Autre façon d'atteindre ce but, l'usage de lasers verts pointés vers les visages des agents.
"On essaie de les aveugler un peu", commente Tsotné, 28 ans, masque sur le visage et laser, à peine plus gros qu'un briquet, à la main.
- Lasers et projecteur -
Gotcha Lobjanidzé, 29 ans, dit avoir commandé le sien sur internet. "La notice d'utilisation disait qu'il ne fallait pas le pointer vers les yeux", dit-il avec un sourire malicieux, quelques minutes après avoir fait précisément cela.
Ces lasers servent aussi à communiquer. En les projetant tous ensemble sur le bâtiment du parlement, les manifestants indiquent par exemple vers quelle direction se masser.
Mais pour faire passer des messages, le maître incontesté est David Dzidzichvili.
Ce chercheur spécialiste de la désinformation, âgé de 38 ans, met à profit son projecteur, habituellement réservé aux fêtes de famille, afin d'afficher des messages sur les murs massifs du parlement.
"Vous pouvez voir la foule réagir quand on écrit certains mots, par exemple +du bruit+", dit-il, plutôt fier.
Pour le démontrer, il tape le texte sur son téléphone, relié par wifi à l'objet. Le message apparaît, des milliers de personnes hurlent.

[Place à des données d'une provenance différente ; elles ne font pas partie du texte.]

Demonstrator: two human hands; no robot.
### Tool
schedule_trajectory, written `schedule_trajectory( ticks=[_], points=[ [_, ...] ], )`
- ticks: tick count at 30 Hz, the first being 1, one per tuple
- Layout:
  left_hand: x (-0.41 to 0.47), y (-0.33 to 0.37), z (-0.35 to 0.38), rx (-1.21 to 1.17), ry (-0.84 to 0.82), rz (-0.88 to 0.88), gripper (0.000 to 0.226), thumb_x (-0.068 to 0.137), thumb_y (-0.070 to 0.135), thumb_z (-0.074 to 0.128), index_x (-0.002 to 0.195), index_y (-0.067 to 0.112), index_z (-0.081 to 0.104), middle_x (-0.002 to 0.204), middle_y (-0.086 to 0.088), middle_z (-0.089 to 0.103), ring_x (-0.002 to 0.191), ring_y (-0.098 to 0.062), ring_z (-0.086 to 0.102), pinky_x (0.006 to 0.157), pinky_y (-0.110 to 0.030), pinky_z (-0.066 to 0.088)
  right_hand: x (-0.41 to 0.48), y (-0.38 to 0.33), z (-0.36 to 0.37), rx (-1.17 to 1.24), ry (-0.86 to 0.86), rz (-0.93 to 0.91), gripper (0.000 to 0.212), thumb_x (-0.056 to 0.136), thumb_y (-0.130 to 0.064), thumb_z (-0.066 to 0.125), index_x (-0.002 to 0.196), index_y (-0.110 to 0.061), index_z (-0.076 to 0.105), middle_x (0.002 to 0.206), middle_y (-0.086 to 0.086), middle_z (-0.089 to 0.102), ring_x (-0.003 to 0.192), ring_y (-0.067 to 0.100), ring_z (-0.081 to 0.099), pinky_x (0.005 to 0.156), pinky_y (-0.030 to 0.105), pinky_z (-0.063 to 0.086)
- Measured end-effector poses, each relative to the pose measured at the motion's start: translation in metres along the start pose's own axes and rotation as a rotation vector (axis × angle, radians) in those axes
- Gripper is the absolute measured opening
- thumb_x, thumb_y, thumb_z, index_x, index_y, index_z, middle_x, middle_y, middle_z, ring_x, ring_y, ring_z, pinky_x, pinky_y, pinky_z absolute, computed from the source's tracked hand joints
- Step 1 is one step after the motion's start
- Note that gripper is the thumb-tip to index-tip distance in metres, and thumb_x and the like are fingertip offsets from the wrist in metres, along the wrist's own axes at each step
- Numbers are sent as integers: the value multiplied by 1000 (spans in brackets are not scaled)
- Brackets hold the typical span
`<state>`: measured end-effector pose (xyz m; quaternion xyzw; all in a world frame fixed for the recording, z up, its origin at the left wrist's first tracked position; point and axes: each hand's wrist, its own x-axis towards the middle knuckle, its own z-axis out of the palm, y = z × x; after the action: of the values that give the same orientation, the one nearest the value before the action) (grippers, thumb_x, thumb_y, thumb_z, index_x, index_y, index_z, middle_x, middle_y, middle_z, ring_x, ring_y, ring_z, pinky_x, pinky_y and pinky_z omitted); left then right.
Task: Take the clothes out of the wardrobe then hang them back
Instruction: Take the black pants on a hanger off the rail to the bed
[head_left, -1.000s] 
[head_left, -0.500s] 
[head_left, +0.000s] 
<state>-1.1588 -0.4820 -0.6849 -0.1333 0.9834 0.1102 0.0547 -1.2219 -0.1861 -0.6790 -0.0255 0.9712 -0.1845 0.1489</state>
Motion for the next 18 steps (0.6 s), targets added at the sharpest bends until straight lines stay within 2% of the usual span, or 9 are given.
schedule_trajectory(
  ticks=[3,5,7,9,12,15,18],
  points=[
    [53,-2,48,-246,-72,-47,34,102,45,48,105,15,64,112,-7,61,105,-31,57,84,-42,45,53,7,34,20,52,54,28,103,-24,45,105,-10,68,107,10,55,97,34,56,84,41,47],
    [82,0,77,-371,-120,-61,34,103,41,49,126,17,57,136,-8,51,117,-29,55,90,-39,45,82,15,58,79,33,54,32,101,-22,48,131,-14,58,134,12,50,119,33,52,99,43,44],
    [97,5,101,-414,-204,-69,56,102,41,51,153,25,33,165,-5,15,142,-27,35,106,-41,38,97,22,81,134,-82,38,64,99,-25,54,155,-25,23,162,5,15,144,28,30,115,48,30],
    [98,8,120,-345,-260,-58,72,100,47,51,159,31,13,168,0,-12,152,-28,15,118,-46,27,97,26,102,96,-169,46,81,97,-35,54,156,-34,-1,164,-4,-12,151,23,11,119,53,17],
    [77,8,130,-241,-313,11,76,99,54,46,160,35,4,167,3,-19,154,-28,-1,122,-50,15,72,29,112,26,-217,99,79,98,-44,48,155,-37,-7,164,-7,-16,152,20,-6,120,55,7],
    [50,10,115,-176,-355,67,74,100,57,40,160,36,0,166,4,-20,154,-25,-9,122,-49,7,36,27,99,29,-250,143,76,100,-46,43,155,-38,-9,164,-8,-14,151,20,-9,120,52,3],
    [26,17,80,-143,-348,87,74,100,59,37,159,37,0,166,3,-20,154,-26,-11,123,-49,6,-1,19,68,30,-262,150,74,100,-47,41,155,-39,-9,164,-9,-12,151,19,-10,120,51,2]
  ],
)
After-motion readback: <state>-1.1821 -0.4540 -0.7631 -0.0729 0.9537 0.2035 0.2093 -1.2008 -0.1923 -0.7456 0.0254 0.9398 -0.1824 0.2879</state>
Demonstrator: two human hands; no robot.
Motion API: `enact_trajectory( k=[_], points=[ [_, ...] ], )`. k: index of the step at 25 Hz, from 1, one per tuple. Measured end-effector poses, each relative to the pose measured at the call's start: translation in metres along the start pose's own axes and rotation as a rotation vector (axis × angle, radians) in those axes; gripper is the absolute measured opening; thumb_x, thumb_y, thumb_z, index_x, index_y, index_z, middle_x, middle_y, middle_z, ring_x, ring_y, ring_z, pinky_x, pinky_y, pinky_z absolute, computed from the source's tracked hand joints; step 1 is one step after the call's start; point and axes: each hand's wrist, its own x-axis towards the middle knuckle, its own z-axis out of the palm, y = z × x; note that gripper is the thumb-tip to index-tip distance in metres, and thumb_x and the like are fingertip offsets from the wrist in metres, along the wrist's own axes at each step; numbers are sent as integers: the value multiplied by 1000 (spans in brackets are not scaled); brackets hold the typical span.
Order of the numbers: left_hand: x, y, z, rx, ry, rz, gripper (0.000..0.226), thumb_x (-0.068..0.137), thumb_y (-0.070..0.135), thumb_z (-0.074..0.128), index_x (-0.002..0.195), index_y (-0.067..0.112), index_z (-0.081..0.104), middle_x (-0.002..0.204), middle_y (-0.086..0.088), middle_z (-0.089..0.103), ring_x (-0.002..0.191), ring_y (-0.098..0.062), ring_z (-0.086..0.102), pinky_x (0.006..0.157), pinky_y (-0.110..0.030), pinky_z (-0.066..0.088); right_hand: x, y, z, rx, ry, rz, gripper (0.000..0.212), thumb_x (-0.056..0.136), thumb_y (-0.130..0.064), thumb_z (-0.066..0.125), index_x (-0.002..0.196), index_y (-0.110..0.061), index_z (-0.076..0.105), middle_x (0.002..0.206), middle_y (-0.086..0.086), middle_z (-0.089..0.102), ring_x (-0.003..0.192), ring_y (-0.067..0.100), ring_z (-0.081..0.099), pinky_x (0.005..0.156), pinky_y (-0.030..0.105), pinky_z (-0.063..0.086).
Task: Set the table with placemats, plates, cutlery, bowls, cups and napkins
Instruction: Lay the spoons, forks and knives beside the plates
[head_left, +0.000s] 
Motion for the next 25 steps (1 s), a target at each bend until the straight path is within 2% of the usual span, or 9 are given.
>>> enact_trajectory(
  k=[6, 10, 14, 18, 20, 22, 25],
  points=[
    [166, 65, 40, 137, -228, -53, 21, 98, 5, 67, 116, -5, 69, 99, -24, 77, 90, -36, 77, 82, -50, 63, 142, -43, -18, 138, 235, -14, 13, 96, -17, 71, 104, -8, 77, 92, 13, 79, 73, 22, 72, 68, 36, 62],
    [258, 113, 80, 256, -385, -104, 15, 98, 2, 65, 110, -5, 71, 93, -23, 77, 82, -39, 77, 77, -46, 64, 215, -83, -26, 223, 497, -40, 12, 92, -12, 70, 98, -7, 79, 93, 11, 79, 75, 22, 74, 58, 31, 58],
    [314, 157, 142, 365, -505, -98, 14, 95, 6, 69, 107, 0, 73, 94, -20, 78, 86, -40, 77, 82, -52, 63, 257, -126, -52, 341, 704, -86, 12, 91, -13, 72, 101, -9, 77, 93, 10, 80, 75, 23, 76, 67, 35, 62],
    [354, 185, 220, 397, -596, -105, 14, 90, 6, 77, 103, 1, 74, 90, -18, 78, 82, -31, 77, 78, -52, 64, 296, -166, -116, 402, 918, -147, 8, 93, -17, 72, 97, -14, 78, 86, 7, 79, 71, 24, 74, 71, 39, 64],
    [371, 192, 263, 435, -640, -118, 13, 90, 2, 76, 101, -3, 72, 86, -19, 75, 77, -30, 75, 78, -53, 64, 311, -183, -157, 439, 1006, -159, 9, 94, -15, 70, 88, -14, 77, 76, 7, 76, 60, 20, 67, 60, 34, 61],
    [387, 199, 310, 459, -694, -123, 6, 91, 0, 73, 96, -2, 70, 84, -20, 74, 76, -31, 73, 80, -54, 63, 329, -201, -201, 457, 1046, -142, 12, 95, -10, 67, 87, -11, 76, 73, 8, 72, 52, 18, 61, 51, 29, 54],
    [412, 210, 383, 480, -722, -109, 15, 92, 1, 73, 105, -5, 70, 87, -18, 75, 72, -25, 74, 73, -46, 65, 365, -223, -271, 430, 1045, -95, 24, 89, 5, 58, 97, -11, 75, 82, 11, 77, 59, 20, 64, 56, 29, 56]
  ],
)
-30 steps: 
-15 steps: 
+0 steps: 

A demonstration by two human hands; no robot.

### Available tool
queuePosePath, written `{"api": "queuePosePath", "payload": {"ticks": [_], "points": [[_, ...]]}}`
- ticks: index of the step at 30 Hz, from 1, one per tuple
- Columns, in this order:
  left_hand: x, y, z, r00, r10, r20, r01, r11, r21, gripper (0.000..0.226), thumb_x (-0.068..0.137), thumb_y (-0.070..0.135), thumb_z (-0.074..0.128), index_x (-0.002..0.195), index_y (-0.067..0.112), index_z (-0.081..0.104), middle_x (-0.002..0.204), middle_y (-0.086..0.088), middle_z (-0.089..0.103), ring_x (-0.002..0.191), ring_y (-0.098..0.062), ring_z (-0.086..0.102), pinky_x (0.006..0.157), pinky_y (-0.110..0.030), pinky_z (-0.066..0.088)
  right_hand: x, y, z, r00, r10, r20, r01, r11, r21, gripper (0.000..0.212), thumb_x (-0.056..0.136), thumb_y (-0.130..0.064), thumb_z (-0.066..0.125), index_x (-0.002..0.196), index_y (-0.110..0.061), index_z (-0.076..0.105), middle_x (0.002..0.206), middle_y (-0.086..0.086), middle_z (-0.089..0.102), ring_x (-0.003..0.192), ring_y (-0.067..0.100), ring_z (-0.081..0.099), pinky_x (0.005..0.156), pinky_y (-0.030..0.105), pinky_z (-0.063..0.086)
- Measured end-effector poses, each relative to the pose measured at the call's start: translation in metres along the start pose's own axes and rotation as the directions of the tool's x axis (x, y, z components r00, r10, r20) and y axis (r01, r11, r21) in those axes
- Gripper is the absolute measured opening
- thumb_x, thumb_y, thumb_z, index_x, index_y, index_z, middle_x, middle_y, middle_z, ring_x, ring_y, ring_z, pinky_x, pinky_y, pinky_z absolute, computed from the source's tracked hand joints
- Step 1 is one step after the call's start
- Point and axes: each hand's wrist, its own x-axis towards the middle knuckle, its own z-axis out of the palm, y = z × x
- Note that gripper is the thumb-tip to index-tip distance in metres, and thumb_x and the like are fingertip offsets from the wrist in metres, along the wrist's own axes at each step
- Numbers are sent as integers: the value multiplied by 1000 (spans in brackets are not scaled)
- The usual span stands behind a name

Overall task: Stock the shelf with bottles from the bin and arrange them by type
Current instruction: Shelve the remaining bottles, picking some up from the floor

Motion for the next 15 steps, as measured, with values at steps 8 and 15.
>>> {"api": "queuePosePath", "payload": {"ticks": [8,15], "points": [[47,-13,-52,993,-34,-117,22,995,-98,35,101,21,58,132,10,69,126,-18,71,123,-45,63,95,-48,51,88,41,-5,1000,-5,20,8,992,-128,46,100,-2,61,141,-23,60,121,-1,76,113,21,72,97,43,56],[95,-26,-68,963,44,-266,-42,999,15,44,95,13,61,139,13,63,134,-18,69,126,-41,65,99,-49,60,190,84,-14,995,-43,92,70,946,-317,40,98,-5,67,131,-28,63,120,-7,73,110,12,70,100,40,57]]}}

Un par un, des manifestants défilent pour lui demander des messages personnalisés, de soutien à des amis détenus ou de moquerie à l'adresse des autorités.
En fin de soirée, quand la police intime par haut-parleur aux manifestants de partir, la réponse vient du projecteur: "c'est au gouvernement de dégager", lit-on en lettres jaunes.